BRIEF DESCRIPTION OF THE DRAWINGS Fig. 1 is a block diagram of a distributed client/server telecommunication system coupled to a managed VOIP network according to one embodiment; Fig. 2 is block diagram and flow chart of a preferred embodiment of the invention; and Fig. 3 is a block diagram of the packet format used by a preferred embodiment.

DESCRIPTION OF THE SPECIFIC EMBODIMENTS Figure 1 shows one embodiment of a distributed client server system 100, which is used to provide telecommunication application services to subscribers over a managed VOIP network 102. System 100 is disclosed in the commonly assigned, co-pending application entitled INTEGRATED VOIP SYSTEM (Attny. Docket No. 017887-006000US, filed September 11,2000), which is hereby incorporated by reference for all purposes. This diagram shows the use of a voice converter to integrate TTS and ASR subsystems.

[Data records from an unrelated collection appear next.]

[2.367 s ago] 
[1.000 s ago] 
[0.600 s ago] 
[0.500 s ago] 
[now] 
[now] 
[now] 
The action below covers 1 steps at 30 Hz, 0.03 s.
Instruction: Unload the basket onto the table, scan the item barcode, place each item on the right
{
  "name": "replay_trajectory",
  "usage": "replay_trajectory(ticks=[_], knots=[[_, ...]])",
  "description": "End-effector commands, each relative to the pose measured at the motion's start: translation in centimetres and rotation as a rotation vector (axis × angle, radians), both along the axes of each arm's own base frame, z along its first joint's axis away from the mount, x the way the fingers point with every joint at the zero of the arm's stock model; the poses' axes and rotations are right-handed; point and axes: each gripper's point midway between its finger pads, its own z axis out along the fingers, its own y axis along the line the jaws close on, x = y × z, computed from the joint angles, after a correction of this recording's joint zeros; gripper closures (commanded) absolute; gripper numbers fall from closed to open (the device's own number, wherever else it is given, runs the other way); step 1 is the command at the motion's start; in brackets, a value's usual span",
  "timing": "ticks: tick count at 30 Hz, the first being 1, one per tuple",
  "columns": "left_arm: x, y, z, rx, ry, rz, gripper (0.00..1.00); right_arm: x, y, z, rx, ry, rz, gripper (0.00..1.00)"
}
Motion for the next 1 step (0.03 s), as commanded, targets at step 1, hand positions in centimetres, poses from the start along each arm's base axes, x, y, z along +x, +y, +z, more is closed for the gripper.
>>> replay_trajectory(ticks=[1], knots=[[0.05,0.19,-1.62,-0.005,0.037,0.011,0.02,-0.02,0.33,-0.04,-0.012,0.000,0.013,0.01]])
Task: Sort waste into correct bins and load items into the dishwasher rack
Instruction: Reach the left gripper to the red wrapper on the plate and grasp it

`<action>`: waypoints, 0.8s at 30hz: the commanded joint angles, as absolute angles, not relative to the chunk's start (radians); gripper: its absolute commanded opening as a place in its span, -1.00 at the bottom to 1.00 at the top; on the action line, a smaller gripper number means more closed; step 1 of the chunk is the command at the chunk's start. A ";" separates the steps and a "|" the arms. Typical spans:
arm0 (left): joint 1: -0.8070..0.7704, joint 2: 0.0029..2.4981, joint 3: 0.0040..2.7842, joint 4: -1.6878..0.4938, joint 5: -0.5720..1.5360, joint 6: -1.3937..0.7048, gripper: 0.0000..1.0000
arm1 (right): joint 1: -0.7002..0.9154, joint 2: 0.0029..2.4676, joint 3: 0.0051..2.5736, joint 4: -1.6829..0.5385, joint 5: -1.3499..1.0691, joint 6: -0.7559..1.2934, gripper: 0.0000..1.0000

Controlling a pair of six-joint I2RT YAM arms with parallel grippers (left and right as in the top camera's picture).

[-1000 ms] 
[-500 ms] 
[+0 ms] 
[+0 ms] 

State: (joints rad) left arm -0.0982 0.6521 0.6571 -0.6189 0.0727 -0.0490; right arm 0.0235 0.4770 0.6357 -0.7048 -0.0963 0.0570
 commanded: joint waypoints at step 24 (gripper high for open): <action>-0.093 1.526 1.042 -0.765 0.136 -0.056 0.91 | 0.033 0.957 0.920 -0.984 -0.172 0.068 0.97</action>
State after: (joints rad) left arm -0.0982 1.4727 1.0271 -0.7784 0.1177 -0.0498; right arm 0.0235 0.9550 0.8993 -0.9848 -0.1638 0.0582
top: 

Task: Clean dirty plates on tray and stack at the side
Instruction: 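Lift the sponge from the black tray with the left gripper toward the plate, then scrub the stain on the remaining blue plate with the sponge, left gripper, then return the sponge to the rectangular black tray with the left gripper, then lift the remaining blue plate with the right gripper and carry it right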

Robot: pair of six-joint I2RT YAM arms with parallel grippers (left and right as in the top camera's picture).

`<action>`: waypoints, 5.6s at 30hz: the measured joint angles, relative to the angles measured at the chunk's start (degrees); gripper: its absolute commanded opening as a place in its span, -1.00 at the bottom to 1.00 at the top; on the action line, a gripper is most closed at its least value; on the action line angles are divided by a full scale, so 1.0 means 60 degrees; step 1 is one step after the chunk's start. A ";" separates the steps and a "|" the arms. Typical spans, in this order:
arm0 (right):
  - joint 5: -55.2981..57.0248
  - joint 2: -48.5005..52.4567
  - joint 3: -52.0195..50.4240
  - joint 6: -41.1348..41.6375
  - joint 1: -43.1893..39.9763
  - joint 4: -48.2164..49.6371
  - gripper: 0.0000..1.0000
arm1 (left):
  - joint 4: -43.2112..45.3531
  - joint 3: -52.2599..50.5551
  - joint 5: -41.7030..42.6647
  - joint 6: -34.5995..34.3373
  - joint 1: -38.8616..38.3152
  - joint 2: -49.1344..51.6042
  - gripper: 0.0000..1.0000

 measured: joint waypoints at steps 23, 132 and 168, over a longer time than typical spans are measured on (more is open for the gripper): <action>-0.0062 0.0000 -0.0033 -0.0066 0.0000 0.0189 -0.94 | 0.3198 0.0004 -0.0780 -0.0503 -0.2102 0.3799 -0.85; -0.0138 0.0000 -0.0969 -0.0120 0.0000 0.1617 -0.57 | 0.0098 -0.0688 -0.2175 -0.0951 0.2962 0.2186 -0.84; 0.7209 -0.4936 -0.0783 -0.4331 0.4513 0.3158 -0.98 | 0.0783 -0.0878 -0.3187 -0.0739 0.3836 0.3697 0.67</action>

VC (Voice Converter): VC 110 is a server that can convert one voice data format into another. For this particular embodiment, VC 110 converts pulse code modulation (PCM) voice data (PSTN type data) into G723.1 format (VOIP type data) and vice versa.

GAS (Gateway Access Server): GAS 104 is the server that runs the telecommunication applications. It has a functional component called voice bridging that enables external systems and features to be integrated into the data path of the application running on GAS 104.

TTS (Text To Speech Server): TTS server 106 is responsible for converting text into speech that can be played to the user. Some of the applications that use this feature implement listening to email and other text based content from the phone.

ASR (Automatic Speech Recognition): ASR server 108 is responsible for recognition of voice data sent to it and translating it to text that is sent back to the requester.

Existing TTS 106 and ASR 108 servers have been designed to provide functionality to PSTNs and therefore are designed to process voice data in PCM format.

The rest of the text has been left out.